Assessment of possible transneuronal changes in the retina of rats with inherited retinal dystrophy: cell size, number, synapses, and axonal transport by retinal ganglion cells.

In pigmented RCS rats with inherited retinal dystrophy, most photoreceptor cells disappear between postnatal days 20 and 100. We have examined the time course of the degeneration of photoreceptor nuclei and synapses and determined whether transneuronal changes occur in the inner nuclear layer (INL), inner plexiform layer (IPL), and retinal ganglion cells following loss of photoreceptor cells in these animals. Electron microscopic photomontages of the entire thickness of the IPL of dystrophic (RCS-p+) and control (RCS-rdy+ p+) rats 334 to 515 days old were prepared, and synapses were counted and identified as either conventional (amacrine) or ribbon (bipolar) types. Neither the incidence of synapses in the IPL nor the ratio of conventional to ribbon synapses differed in the dystrophic and control retinas. Ganglion cell diameter, perimeter, area, and density were measured from drawings of wholemount preparations of dystrophic and control rats 105 days and older. Diameter, perimeter, area and number of ganglion cells were not significantly different in the two genotypes. Anterograde axonal transport was measured by studying the displacement of labeled material as it traveled along ganglion cell axons and accumulated in the superior colliculus. The normal and dystrophic rats showed no significant difference in (1) the rates of rapidly moving components (approximately 110-180 mm/day) and slowly moving components (1.7-2.5 mm/day) or (2) the amount of radioactive material transported to the superior colliculus. The absence of transneuronal changes in retinal ganglion cells of RCS rats contrasts with results obtained earlier in rd mice (Graftstein et al., '72). Unlike the RCS rat, retinal degeneration in rd mice occurs before the maturation of the retina.

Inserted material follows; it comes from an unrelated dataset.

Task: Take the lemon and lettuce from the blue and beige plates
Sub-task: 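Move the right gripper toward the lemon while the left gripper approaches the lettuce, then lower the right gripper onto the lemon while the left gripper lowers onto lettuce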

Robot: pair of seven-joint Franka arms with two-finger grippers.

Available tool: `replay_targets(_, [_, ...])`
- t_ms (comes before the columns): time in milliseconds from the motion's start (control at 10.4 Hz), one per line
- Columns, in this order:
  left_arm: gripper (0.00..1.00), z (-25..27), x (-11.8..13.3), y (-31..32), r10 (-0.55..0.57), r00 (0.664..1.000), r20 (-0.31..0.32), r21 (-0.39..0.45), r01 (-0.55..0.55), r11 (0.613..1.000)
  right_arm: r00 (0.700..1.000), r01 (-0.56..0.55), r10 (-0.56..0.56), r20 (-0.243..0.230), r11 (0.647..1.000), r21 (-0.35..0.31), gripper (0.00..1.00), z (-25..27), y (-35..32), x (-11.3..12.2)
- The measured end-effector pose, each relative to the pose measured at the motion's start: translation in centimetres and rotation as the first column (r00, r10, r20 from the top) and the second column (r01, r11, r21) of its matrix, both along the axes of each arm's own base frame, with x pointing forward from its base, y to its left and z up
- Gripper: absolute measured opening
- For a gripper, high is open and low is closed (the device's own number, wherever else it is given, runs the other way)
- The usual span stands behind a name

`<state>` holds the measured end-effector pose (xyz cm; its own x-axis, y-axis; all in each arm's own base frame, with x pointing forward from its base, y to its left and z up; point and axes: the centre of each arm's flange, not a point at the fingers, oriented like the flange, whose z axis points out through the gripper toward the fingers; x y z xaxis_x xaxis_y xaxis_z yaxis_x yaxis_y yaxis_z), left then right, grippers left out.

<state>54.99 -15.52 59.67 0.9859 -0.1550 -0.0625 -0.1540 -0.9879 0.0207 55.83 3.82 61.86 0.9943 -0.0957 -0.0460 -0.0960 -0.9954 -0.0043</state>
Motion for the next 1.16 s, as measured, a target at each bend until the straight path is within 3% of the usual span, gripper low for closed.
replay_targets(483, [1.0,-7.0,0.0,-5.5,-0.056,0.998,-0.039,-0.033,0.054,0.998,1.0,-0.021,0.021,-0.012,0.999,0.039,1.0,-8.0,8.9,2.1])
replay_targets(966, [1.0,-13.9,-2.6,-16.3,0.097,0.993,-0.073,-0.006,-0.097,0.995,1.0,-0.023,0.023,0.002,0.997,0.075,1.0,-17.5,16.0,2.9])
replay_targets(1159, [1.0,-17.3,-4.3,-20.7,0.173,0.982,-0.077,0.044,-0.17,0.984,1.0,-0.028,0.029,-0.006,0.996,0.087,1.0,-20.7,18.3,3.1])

We hypothesize that the ganglion cells may be more affected by loss of input early in development, and, therefore, ganglion cells of retinal dystrophic rats are less affected despite little or no synaptic input for several months. Furthermore, any reduction in the electrical activity of retinal ganglion cells that might follow loss of photoreceptor cells does not result in a significantly decreased rate of axonal transport.